Jacksonville Sports News, Sam Kouvaris - SamSportsline.com

Long Ago and Far Away: Sports Heroes of a Different Time

People ask me all the time how I got into sports journalism. “Did you always want to be a sportscaster?” is a regular question. “No, I always wanted to play third base for the Baltimore Orioles. This seemed like the next best thing. Since quarterbacking the Colts was being occupied by John Unitas.”

I guess I’ve always been interested in sports, always playing something and always active. My mother says I would definitely have been called “hyper active” by today’s analysts and probably been put on some kind of medication. But when it was clear I wasn’t going to make money playing sports, reporting on them would keep me close to the games.

While I had my heroes, Unitas, John Mackey, Brooks and Frank Robinson, the media shielded me from their failings, softly reporting on their “slumps” on the field and never talking about what might be going on “Outside the Lines.” I’ve often wondered how I might have reacted if Brooks or Frank had been dissected the way modern day athletes are while under the glare of constant inspection.
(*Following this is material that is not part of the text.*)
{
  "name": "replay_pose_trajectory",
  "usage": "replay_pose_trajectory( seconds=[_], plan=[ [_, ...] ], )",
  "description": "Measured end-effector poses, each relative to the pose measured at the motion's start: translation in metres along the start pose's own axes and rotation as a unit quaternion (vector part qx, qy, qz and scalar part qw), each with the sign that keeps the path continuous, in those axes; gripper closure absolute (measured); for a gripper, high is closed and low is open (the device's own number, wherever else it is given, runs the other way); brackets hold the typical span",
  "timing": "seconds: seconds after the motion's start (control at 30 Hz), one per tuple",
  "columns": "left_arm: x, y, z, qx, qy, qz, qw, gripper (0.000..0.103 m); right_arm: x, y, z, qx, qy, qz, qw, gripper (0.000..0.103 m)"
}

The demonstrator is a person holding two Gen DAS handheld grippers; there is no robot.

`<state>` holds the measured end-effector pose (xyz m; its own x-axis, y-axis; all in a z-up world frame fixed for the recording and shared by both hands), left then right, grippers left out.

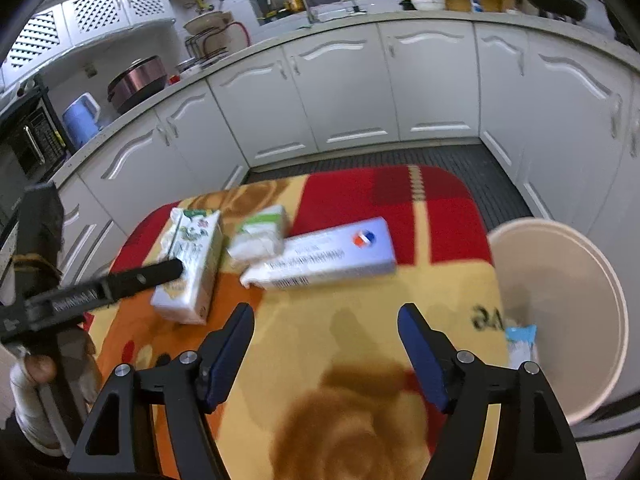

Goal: Collect trash
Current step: 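Grasp the milk carton with the left tool while the right tool grasps the white-green bag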

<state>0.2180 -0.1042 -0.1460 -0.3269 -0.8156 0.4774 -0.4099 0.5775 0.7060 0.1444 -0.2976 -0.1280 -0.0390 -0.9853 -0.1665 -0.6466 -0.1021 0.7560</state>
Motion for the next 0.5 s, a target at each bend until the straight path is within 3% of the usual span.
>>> replay_pose_trajectory(
  seconds=[0.2,0.3,0.5],
  plan=[
    [-0.009,-0.019,-0.007,-0.014,0.011,0.016,0.9997,0.031,-0.009,-0.026,-0.025,-0.009,-0.001,-0.007,1.000,0.031],
    [-0.014,-0.024,-0.007,-0.023,0.013,0.019,0.9995,0.047,-0.015,-0.032,-0.032,-0.011,0.000,-0.013,1.000,0.031],
    [-0.021,-0.012,-0.006,-0.010,0.013,0.023,0.9996,0.047,-0.035,-0.052,-0.042,-0.021,0.023,-0.022,0.999,0.031]
  ],
)
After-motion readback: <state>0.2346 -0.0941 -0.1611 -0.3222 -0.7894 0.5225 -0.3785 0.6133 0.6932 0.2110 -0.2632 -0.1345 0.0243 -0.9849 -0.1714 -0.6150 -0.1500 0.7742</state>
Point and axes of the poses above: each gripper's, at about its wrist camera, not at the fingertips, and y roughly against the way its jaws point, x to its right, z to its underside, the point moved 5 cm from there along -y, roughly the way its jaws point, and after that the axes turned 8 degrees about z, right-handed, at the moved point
Perhaps because of my job I never let my own children participate in the kind of hero-worship that was a de facto part of my childhood. Maybe I deprived them of something they should have, but dealing with superstar athletes and coaches as part of my job exposed them as people with extraordinary talent but people nonetheless.

Not to name drop, but when Russell Crowe was in town a few years ago with his rugby team, he talked about how the Rabbitohs reflected the neighborhood they represented, South Sydney. “They played the game the way people in that part of town expected them to play. Hard, the right way. It helped form my personality.”

I had a chance to talk to him about that at length one day while he was here and reflected on my own upbringing in Baltimore and how the Orioles, and the Colts helped form my sensibilities. There was an “Oriole Way.” They wrote books about it. It was the right way to play baseball.

Period.

Earl Weaver’s death reminded me of that.

For all the media coverage of his temper tantrums and ejections, Weaver wanted the game played the right way, the Oriole Way, and that lead them to being the most successful franchise in sports during his tenure.

Being raised in an American League city, those guys in the National League seemed very far away. Only Saturday afternoon games on television brought them to life and the World Series often defined their careers. I knew all about Mantle and Maris, McLain and Lolich, and Yaz. Mays was a towering figure regardless of what league he was playing in but Bob Gibson could have been playing in another country until October rolled around.

Stan Musial was different though. He was mythical. You’d hear radio reports, read box scores or follow television commentators who talked about his hits, doubles, consistency and unfailing charm. He couldn’t be real? Could he?

Perhaps like Oriole fans of that generation, Cardinal fans are glad there was a bit of distance between their on-field hero and us mere mortals. We’re missing some of that mystery these days. Musial would have have been the perfect Oriole.